WORK REQUIRED
Return all of the data exactly, omitting any images.
◆ ◆ ◆ ◆
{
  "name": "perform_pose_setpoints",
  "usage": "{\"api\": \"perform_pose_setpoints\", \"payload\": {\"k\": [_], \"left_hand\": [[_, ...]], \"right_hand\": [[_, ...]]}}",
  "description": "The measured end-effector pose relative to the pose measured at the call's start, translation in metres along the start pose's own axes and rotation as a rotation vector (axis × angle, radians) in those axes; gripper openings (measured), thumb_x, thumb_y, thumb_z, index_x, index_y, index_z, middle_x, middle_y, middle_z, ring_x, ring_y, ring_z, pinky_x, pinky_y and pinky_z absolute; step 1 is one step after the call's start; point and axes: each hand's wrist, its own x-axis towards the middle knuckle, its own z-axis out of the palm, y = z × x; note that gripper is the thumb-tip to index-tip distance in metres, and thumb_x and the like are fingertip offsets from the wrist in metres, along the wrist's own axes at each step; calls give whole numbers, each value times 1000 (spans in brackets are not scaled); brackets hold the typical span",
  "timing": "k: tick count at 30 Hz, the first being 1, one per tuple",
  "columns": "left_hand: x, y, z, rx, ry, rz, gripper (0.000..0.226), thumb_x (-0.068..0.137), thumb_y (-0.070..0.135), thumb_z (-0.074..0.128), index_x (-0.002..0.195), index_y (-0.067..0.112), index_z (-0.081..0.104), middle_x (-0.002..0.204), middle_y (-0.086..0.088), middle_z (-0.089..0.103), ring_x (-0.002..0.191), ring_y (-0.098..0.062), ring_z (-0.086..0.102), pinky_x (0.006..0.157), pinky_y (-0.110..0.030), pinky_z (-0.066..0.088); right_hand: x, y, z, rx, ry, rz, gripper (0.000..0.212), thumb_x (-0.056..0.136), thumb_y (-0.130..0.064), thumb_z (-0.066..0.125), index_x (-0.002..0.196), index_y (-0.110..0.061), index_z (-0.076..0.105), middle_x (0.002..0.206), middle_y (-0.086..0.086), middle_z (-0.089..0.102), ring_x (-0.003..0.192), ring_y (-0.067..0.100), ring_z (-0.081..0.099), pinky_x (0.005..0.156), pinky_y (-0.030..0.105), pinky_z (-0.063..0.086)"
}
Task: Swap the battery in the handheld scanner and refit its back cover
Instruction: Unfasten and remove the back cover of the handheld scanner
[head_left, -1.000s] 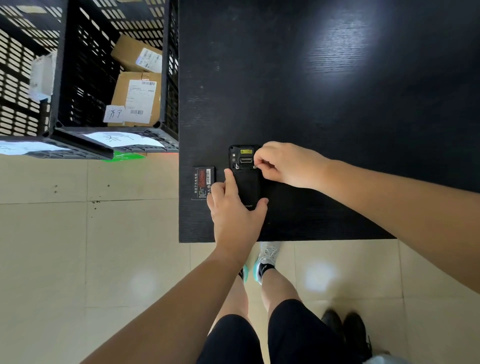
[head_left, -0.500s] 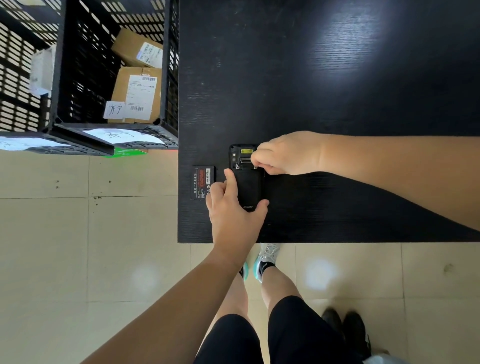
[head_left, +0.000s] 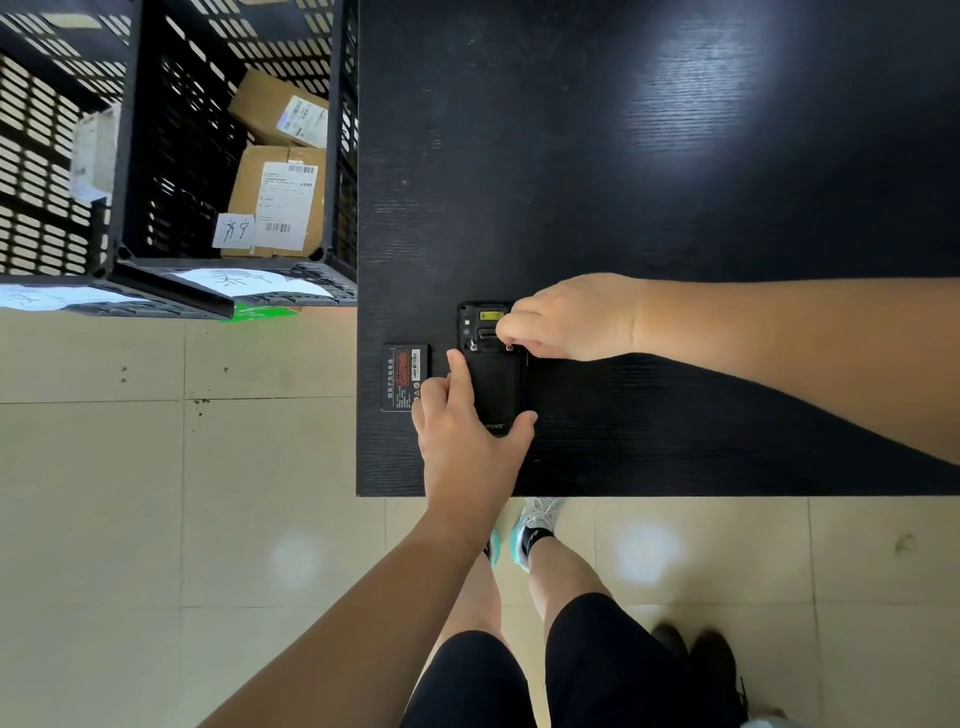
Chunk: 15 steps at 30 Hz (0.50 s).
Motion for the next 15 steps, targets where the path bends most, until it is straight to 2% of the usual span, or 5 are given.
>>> {"api": "perform_pose_setpoints", "payload": {"k": [3, 6, 9, 12, 15], "left_hand": [[0, 1, -3, -13, -14, -2, 100, 77, 51, 74, 155, 18, 20, 131, 1, 39, 122, -18, 34, 107, -37, 37], [0, 0, -7, -63, -47, -2, 98, 78, 49, 74, 155, 20, 20, 135, 2, 38, 126, -18, 32, 108, -37, 35], [2, -7, -13, -113, -102, 20, 94, 79, 41, 75, 154, 20, 22, 138, 0, 38, 129, -19, 34, 111, -42, 38], [3, -13, -20, -145, -150, 46, 92, 79, 28, 78, 153, 19, 24, 138, -1, 40, 128, -20, 40, 107, -43, 44], [2, -15, -23, -185, -168, 71, 88, 79, 19, 78, 152, 19, 28, 136, -1, 41, 125, -19, 45, 106, -38, 46]], "right_hand": [[-10, -13, 1, 135, 122, 91, 17, 101, -23, 42, 110, -20, 57, 103, -5, 60, 86, 19, 59, 69, 33, 47], [-20, -34, 13, 445, 292, 333, 13, 99, -22, 50, 106, -22, 61, 103, -5, 58, 86, 13, 56, 70, 29, 44], [-21, -60, 29, 715, 487, 505, 15, 94, -14, 60, 107, -20, 64, 107, -3, 56, 91, 12, 58, 79, 26, 49], [-16, -78, 32, 781, 493, 621, 22, 90, -24, 65, 112, -26, 64, 115, -6, 50, 102, 12, 55, 89, 29, 49], [-11, -89, 29, 788, 466, 717, 29, 87, -35, 67, 115, -29, 62, 118, -7, 45, 106, 15, 52, 91, 33, 50]]}}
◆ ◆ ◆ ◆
RESULT BELOW
{
  "name": "perform_pose_setpoints",
  "usage": "{\"api\": \"perform_pose_setpoints\", \"payload\": {\"k\": [_], \"left_hand\": [[_, ...]], \"right_hand\": [[_, ...]]}}",
  "description": "The measured end-effector pose relative to the pose measured at the call's start, translation in metres along the start pose's own axes and rotation as a rotation vector (axis × angle, radians) in those axes; gripper openings (measured), thumb_x, thumb_y, thumb_z, index_x, index_y, index_z, middle_x, middle_y, middle_z, ring_x, ring_y, ring_z, pinky_x, pinky_y and pinky_z absolute; step 1 is one step after the call's start; point and axes: each hand's wrist, its own x-axis towards the middle knuckle, its own z-axis out of the palm, y = z × x; note that gripper is the thumb-tip to index-tip distance in metres, and thumb_x and the like are fingertip offsets from the wrist in metres, along the wrist's own axes at each step; calls give whole numbers, each value times 1000 (spans in brackets are not scaled); brackets hold the typical span",
  "timing": "k: tick count at 30 Hz, the first being 1, one per tuple",
  "columns": "left_hand: x, y, z, rx, ry, rz, gripper (0.000..0.226), thumb_x (-0.068..0.137), thumb_y (-0.070..0.135), thumb_z (-0.074..0.128), index_x (-0.002..0.195), index_y (-0.067..0.112), index_z (-0.081..0.104), middle_x (-0.002..0.204), middle_y (-0.086..0.088), middle_z (-0.089..0.103), ring_x (-0.002..0.191), ring_y (-0.098..0.062), ring_z (-0.086..0.102), pinky_x (0.006..0.157), pinky_y (-0.110..0.030), pinky_z (-0.066..0.088); right_hand: x, y, z, rx, ry, rz, gripper (0.000..0.212), thumb_x (-0.056..0.136), thumb_y (-0.130..0.064), thumb_z (-0.066..0.125), index_x (-0.002..0.196), index_y (-0.110..0.061), index_z (-0.076..0.105), middle_x (0.002..0.206), middle_y (-0.086..0.086), middle_z (-0.089..0.102), ring_x (-0.003..0.192), ring_y (-0.067..0.100), ring_z (-0.081..0.099), pinky_x (0.005..0.156), pinky_y (-0.030..0.105), pinky_z (-0.063..0.086)"
}
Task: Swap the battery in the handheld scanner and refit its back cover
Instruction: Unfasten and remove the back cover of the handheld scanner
[head_left, -1.000s] 
[head_left, -0.500s] 
[head_left, +0.000s] 
Chunk: 15 steps at 30 Hz (0.50 s).
Motion for the next 15 steps, targets where the path bends most, until it is straight to 2% of the usual span, or 5 are given.
>>> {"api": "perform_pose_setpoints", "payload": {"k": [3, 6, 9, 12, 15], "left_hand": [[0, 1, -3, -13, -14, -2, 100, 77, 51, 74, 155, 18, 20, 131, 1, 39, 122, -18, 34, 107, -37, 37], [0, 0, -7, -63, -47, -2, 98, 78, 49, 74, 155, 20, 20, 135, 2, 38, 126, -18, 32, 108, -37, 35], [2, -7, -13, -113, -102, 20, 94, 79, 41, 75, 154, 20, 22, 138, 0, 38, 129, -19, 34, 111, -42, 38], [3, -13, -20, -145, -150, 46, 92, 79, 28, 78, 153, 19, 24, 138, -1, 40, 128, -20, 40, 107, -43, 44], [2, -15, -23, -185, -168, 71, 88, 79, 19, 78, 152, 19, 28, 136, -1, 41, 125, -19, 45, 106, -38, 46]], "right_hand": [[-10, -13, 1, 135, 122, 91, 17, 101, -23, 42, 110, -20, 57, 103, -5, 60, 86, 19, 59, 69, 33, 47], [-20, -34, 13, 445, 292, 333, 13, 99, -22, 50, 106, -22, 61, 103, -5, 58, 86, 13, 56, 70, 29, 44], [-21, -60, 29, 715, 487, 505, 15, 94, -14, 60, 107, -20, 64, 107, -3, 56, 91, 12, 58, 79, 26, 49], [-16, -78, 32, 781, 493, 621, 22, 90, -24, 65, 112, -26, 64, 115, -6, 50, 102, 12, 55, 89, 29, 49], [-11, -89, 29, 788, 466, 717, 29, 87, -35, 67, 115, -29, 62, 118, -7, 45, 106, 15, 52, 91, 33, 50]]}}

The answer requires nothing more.